Notice how the rate limit headers show remaining quota (`ratelimit-remaining: 834`) while the concurrency headers show no remaining slots (`concurrency-remaining: 0`). This tells you:

* The underlying tool is at capacity for this integration, not Kombo itself.
* You still have rate limit quota, so waiting for `ratelimit-reset` is unnecessary.
* Slots free up quickly as in-flight requests complete, so a short retry is effective.

### How to retry

For `PLATFORM.CONCURRENCY_LIMIT_EXCEEDED`, retrying the same request is
expected and does not run the unified action twice. Kombo rejects the call
before the unified action runs (no concurrency slot was acquired). That differs
from failures where the outcome is unclear, e.g., a timeout after a write may
still have succeeded, so retries need extra care.

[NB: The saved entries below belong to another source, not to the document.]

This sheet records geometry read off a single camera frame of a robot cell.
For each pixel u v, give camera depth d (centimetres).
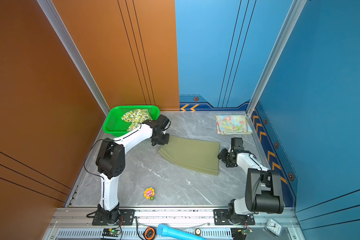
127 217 74
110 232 71
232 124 110
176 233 67
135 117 110
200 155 105
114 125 109
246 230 70
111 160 54
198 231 67
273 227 69
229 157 69
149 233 67
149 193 77
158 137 80
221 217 72

1. Retry the failed request with exponential backoff: start with a short delay (e.g., 1s) and increase on repeated `429`s (2s, 4s, 8s, ...).
2. Optionally, throttle proactively: check `Concurrency-Remaining` on successful responses to slow down before hitting the limit.

## What this means for your integration

Concurrency limiting does not cap steady-state throughput below what the
downstream tool can sustain. The integrated system still bounds how fast work
completes. The limit turns that constraint into immediate `429` responses
instead of long waits and unbounded in-flight unified actions.